Pakar Epidemiologi UI: Depok Belum Siap Normal Baru, Perpanjang PSBB

Dilema antara kepentingan kesehatan atau ekonomi

Depok, IDN Times - Provinsi Jawa Barat jadi satu di antara tujuh provinsi yang digadang-gadang pemerintah bersiap menuju fase new normal atau normal baru. Gubernur Jawa Barat Ridwan Kamil, Rabu (27/5) lalu telah menyatakan, daerahnya bakal menerapkan kenormalan baru per Senin (1/6) mendatang.

Pertimbangannya, R0 atau angka reproduksi penularan awal virus corona sudah dalam angka terkendali, yakni 1,09, meski Badan Kesehatan Dunia (WHO) telah menetapkan syarat RO di bawah 1 kepada negara atau daerah yang akan memasuki fase normal baru.

Tapi, Ridwan Kamil tak menyebut secara spesifik kota/kabupaten mana saja yang laik melaksanakan normal baru. Namun yang pasti, di beberapa wilayah angka R0 sudah berada di bawah 1, misal di kawasan Bodebek (Bogor, Depok, dan Bekasi). Angka R0 di Kota Bogor tercatat 0,74 dan Kota Bekasi di 0,71.

Tetapi hal yang berbeda terjadi di Kota Depok. Angka R0 atau angka reproduksi penularan setelah adanya intervensi pemerintah seperti Pembatasan Sosial Berskala Besar (PSBB), justru masih di angka 1, persisnya 1,39 per Senin (25/5).

Berdasarkan data itu, pakar epidemiologi Universitas Indonesia Tri Yunis Miko Wahyono menyatakan, Kota Depok mesti memperkuat intervensi medis dan sosial melalui PSBB hingga bisa menekan angka penularan.

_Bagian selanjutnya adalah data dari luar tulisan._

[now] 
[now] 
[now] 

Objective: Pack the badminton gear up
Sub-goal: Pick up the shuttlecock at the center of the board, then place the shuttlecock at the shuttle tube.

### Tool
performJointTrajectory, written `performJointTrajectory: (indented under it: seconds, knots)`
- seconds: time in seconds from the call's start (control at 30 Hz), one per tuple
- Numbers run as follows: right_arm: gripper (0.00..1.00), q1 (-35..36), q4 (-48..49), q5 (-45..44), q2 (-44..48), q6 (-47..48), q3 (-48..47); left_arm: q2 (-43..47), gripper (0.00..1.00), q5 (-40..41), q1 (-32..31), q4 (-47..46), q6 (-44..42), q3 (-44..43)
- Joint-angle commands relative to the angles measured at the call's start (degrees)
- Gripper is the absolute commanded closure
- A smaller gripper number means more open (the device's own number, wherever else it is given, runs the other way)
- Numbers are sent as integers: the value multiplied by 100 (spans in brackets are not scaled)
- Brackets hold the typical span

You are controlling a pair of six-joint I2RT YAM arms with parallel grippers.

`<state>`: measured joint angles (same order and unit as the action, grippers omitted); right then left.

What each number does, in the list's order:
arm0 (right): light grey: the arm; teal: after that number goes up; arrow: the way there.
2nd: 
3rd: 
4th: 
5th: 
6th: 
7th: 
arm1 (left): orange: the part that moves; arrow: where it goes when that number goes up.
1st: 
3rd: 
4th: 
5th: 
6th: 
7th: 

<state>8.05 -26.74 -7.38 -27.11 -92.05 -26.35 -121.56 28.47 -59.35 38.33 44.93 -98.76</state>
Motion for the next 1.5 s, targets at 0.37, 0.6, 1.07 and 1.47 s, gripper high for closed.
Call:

“Depok belum siap. Kalau Kota Bogor saya yakin sudah bisa (normal baru) karena angkanya sudah 0 kasus dalam beberapa hari belakangan, dan R0-nya sudah di bawah 1 juga. Kalau di Depok, sekarang PSBB masih harus diperpanjang," kata Tri saat dihubungi Jumat, (29/5).

Baca Juga: Penularan Lokal COVID-19 Kian Menjadi, PSBB Depok Lanjut Hingga 4 Juni

1. Depok belum bisa memasuki fase normal baru

Pakar Epidemiologi UI: Depok Belum Siap Normal Baru, Perpanjang PSBBIlustrasi virus corona. (IDN Times/Mia Amalia)

Selain angka R0 yang masih belum terkendali, penambahan jumlah kasus positif di Depok juga masih fluktuatif dalam sepekan terakhir. Lonjakan kasus tertinggi terjadi pada Jumat (22/5) pekan lalu, di mana terdapat penambahan mencapai 38 kasus. Kemudian empat hari berselang, penambahan kasus kembali dua digit sebanyak 22 kasus.

Menurut Tri, bila Kota Depok ingin memasuki fase normal baru, pemerintah setempat mesti berusaha keras untuk menekan angka penularan maupun penambahan jumlah kasus, setidaknya bertahan stabil dalam sepekan.   

Dalam pandangannya, ketika suatu daerah memaksakan untuk normal baru di tengah kondisi pandemik yang belum mereda dan tingkat kesadaran belum sepenuhnya terbangun, maka yang terjadi ialah penambahan kasus positif, terlebih secara transmisi lokal.   

“Kalau masih di atas 10, saya pikir masih harus PSBB. PSBB diperpanjang hinggga 0 kasus bertahan satu minggu. Karena begitu dibuka PSBB, potensi penularannya bisa tambah meningkat,” katanya.

“Kalau mau membuka kasus lagi, ya silahkan dibuka dengan new normal,” imbuhnya.

2. Tunda fase normal baru kalau 10 persen dari hasil skrining massal masih positif virus corona

Pakar Epidemiologi UI: Depok Belum Siap Normal Baru, Perpanjang PSBBIDN Times, ilustrasi virus Corona

Per Kamis (28/5), jumlah kasus positif di Depok mencapai 547 kasus. Jumlah ini menjadikan Depok sebagai wilayah kedua dengan jumlah kasus tertinggi di kawasan Jabodetabek, setelah Jakarta. Ketua Satgas COVID-19 Ikatan Dokter Indonesia (IDI) Alif Noeriyanto Rahman mengatakan, potensi penambahan kasus positif besar terjadi terlebih kini memasuki arus balik mudik.   

“Kalau tidak diantisipasi, bisa jadi klaster baru, karena transmisi lokal di Depok ini tinggi,” kata Alif kepada IDN Times, Rabu (27/5).

Intervensi medis yang sudah dilakukan oleh Pemkot Depok sejauh ini skrining massal melalui rapid test dengan target 5.000 orang. Hingga Rabu, sudah 4.500 menjalani rapid test dan hasilnya hampir separuhnya reaktif COVID-19.  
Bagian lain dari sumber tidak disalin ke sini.